国際研究者派遣プログラム（平成23年度）によって得られた研究成果が論文発表されました。

分子病態分野の有村卓朗准教授は、国際研究者派遣プログラム（派遣期間：H23.5.6～6.7）によって、ドイツのハンブルク－エッペンドルフ大学医学部基礎・臨床薬理・毒性部門（Thomas Eschenhagen教授）に派遣され、Engineered Heart Tissue System (EHTs) のプラットホームを用いた研究を実施しましたが、その研究成果が論文として発表されました。

肥大型心筋症(Hypertrophic Cardiomyopathy,HCM)は、特に誘因なく心室筋の肥大と拡張障害を来し、心不全や突然死の原因となる疾患であり、厚生労働省の特定疾患に指定される難病です。患者さんの多くには常染色体性優性遺伝形式に従う家族歴が観察されることから、HCMは家族性心筋症とも呼ばれ、その原因は遺伝子異常にあると考えられていましたが、実際に近年の遺伝学的研究によって、種々の遺伝子異常がもたらす心筋の収縮要素(サルコメア)を構成するタンパクの機能異常が病因であることが明らかになって来ました。難治疾患研究所分子病態分野では、これまでにHCMの原因となる遺伝子異常を多数明らかにして来ました。そのひとつはANKRD1遺伝子異常(CARPタンパク異常)ですが、HCM多発3家系に3種類の変異(P52A,T123M,I280V)を同定し、これらの変異が存在すると、いずれの場合にもCARPタンパクの核内移行亢進とタイチン結合性異常が生じることを報告しました(Arimura T, et al: Cardiac ankyrin repeat protein gene (ANKRD1) mutations in hypertrophic cardiomyopathy. J Am Coll Cardiol 54(4): 334-342, 2009)。しかしながら、これらのANKRD1遺伝子変異が心筋収縮力にいかなる影響を与えるかは不明でした。そこで、試験管内で心筋細胞から心筋組織を再構成するシステム(EHT)を用いて、より生体に近い状況で、ANKRD1変異が心筋収縮パラメーターに及ぼす影響を検討しました。

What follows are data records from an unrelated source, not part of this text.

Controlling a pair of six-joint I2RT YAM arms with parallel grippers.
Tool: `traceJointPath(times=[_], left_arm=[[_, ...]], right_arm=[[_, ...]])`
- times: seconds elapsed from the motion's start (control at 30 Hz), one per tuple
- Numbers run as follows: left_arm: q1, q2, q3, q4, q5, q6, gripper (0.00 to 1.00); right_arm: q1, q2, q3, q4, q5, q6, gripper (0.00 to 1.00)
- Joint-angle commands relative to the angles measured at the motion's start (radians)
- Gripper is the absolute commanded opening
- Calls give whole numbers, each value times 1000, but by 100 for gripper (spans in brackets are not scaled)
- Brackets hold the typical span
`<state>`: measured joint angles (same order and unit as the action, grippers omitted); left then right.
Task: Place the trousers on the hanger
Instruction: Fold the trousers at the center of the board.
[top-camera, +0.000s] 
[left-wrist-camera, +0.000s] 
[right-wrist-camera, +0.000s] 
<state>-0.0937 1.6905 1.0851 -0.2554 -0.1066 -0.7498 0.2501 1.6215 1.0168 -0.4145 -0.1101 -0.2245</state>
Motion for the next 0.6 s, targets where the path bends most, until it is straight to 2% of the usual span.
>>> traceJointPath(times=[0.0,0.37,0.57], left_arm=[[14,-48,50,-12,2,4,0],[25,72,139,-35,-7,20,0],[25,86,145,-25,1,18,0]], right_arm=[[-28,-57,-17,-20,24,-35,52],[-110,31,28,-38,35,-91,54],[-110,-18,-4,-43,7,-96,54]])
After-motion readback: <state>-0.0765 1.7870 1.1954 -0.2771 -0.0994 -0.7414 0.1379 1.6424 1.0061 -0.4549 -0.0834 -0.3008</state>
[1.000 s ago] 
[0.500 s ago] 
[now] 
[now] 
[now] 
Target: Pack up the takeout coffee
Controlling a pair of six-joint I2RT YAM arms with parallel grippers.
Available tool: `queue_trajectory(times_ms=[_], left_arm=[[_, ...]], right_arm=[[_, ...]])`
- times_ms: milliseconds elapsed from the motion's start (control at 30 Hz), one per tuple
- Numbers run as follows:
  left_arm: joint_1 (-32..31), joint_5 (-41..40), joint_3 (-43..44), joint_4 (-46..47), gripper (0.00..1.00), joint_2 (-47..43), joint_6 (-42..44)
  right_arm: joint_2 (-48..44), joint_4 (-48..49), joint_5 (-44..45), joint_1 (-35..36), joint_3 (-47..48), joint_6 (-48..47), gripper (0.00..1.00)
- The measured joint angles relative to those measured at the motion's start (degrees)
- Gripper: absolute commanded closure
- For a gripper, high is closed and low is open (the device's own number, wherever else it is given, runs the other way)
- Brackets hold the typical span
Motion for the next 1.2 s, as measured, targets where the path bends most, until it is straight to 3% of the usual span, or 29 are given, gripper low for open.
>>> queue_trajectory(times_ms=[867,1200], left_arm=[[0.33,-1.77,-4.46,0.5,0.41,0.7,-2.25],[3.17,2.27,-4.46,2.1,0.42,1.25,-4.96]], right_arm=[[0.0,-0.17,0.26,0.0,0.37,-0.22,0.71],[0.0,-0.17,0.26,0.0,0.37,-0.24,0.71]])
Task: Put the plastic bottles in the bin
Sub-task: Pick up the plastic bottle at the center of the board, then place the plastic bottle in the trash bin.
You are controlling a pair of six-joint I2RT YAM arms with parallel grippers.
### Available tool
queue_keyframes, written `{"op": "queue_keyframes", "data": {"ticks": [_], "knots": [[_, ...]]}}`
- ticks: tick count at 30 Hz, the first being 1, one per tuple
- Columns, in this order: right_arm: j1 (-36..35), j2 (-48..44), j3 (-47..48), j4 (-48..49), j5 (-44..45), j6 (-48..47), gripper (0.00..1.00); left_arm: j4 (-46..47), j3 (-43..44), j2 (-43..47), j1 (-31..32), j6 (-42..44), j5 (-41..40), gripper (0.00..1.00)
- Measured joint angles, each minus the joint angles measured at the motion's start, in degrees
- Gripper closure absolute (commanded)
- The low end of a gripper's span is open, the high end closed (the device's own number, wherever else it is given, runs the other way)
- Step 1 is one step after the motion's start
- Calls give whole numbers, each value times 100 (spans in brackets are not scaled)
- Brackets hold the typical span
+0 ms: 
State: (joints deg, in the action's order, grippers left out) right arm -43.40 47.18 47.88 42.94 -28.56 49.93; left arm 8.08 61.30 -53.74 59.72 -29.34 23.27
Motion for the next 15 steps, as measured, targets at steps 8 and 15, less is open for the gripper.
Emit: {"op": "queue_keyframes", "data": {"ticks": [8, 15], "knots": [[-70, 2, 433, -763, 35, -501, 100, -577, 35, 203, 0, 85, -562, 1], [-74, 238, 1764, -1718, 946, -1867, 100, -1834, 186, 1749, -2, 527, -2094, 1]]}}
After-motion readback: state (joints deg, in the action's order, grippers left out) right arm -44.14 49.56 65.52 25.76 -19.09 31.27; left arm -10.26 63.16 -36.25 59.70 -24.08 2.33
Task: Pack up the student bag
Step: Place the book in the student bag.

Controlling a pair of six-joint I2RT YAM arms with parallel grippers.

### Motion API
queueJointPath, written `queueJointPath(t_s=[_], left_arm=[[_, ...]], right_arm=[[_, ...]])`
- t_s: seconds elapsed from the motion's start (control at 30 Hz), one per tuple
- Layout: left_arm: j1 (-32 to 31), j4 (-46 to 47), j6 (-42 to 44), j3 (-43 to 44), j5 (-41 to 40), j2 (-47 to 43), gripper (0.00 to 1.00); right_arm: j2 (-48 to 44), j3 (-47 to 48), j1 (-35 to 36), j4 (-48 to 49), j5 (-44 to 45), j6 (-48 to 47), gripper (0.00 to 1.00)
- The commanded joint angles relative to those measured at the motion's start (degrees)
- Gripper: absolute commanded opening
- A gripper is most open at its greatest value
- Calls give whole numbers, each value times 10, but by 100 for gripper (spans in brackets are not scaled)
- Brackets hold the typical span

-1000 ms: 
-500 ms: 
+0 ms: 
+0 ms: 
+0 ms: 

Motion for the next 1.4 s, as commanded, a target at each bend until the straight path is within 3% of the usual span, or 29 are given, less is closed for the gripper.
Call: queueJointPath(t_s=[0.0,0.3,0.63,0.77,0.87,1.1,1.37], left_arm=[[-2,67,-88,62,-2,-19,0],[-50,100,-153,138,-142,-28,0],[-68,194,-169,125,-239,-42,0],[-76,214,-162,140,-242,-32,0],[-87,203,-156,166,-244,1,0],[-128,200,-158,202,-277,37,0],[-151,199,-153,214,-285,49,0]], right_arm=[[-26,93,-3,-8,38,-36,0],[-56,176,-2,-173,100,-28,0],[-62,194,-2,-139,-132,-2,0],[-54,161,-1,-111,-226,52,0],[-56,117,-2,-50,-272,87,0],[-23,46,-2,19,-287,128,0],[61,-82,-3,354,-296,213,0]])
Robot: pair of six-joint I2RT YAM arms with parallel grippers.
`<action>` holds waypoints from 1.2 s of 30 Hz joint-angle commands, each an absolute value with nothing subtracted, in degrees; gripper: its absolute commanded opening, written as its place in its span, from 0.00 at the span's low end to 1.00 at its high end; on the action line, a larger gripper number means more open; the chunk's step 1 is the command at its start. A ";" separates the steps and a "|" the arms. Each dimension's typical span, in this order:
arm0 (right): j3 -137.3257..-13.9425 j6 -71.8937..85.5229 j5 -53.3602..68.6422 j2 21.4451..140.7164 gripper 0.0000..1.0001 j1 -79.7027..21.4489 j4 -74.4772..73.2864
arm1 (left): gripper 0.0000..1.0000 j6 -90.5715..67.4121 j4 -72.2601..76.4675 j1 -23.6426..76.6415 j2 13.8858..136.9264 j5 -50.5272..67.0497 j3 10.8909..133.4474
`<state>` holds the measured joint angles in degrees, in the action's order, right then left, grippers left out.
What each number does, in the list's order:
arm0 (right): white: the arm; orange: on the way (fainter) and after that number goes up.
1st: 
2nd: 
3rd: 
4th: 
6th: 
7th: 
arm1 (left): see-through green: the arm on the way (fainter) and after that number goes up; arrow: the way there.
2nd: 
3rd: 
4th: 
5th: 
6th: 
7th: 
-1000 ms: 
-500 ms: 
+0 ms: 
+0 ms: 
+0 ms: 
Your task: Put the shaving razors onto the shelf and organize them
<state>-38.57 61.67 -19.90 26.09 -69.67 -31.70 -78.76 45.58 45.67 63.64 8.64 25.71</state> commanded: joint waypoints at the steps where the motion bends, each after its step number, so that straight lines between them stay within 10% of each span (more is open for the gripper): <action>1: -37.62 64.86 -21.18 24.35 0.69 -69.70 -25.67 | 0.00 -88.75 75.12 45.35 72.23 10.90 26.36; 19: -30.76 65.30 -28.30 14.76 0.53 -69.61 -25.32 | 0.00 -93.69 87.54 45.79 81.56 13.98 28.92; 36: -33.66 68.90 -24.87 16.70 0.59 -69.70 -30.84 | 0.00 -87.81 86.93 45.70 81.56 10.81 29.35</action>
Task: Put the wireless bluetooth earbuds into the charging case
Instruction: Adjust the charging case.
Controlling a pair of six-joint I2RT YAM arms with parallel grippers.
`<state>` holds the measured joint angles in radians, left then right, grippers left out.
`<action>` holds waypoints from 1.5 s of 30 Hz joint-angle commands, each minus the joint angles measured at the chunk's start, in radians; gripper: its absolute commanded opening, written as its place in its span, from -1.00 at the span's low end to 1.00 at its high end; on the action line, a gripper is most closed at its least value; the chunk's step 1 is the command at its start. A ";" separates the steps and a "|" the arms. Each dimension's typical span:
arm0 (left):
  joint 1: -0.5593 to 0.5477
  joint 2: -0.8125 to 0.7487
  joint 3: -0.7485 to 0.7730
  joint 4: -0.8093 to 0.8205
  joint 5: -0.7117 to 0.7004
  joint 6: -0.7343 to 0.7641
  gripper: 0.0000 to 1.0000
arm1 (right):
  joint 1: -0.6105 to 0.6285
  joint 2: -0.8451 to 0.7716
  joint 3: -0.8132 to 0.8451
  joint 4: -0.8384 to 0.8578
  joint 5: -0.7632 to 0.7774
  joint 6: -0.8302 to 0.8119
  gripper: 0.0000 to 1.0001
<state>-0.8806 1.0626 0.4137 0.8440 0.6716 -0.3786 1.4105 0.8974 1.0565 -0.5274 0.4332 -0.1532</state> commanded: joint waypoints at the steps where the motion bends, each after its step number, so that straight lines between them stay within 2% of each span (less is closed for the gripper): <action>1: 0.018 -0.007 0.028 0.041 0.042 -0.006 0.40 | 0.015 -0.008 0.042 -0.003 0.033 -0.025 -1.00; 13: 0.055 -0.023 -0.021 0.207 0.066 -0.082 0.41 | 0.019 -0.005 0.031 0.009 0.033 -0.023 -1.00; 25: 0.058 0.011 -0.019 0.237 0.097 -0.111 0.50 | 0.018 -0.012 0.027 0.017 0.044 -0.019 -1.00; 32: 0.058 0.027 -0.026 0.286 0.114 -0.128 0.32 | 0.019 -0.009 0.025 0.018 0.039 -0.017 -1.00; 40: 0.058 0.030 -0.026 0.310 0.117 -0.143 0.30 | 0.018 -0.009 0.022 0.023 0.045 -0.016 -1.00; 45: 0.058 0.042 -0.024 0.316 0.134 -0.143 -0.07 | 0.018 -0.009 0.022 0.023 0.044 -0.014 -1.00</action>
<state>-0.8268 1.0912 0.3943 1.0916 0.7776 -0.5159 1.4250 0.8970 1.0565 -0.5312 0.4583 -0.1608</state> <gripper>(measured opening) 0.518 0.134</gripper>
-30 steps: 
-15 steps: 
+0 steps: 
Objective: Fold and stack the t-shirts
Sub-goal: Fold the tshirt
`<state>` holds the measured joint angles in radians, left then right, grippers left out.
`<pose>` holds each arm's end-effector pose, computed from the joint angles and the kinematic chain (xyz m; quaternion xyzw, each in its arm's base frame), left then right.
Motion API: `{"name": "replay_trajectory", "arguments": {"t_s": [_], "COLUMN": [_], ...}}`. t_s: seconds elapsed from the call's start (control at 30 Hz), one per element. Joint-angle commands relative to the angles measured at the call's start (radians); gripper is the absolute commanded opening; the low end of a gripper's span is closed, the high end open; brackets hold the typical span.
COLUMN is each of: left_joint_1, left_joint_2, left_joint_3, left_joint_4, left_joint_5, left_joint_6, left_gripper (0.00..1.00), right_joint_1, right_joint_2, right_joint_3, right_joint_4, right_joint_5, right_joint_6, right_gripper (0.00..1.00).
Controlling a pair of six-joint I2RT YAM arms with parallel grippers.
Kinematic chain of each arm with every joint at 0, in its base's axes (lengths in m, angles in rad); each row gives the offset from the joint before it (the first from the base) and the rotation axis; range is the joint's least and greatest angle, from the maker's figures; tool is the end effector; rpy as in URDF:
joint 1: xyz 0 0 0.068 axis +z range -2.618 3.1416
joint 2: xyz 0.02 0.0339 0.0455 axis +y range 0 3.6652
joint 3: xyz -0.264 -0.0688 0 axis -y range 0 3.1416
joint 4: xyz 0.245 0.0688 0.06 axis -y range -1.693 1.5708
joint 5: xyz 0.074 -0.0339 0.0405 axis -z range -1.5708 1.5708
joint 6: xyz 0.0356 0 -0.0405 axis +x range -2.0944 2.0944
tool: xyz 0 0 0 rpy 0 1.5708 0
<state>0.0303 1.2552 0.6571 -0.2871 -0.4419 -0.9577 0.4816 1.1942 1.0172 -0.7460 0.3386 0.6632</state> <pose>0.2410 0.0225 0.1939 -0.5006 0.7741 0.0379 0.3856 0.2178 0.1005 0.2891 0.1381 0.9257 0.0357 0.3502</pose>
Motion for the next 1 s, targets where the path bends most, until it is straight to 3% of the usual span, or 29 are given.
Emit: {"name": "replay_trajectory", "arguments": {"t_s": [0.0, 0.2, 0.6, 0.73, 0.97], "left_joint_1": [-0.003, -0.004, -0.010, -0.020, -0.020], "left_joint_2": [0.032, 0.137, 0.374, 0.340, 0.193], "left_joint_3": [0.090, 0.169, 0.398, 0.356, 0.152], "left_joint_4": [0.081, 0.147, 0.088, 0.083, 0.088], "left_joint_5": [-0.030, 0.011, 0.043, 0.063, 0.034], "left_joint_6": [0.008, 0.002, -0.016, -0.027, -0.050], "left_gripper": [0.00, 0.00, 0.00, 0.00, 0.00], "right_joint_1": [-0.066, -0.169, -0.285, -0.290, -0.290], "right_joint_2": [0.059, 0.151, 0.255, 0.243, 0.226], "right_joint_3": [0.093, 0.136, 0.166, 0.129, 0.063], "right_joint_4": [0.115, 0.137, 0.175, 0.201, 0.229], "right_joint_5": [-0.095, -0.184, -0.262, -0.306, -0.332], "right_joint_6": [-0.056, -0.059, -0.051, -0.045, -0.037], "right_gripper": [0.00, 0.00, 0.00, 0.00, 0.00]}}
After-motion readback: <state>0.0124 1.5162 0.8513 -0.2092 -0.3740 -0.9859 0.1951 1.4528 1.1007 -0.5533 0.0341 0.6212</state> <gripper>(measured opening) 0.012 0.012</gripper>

その結果、T123M変異は心筋の収縮力を亢進することが判明しましたが、P52A変異やI280V変異にはそのような効果は観察されませんでした(図１)。一方、EHT心筋細胞内におけるCARPタンパクの分布を調べたところ、T123M変異があっても、正常の場合と同様に、CARPタンパクはサルコメアに取り込まれるのに対し、P52A変異やI280V変異があるとCARPタンパクがサルコメアにほとんど取り込まれていないことが判明しました(図２)。しかしながら、EHTをプロテアゾーム阻害剤(epoxomicin)で処理した場合には、P52A変異やI280V変異があってもCARPタンパクはサルコメアに取り込まれていました(図２)。このことから、P52A変異やI280V変異はCARPタンパクの細胞内分解を亢進させると考えられました。ついで、プロテアゾーム阻害剤(epoxomicin)処理しない場合と、処理した場合でEHTにおける収縮・弛緩パラメーターを検討したところ、I280V変異特異的に弛緩時間が延長することが判明しました(図３)。

これらの結果は、ANKRD1変異による心筋収縮パラメーターへの影響が変異ごとにかなり異なっていることを示しており、同じ優性遺伝形式をとっていても、T123M変異はgain-of-function効果、I280V変異はdominant-negative効果で疾患発症に寄与すると考えられました。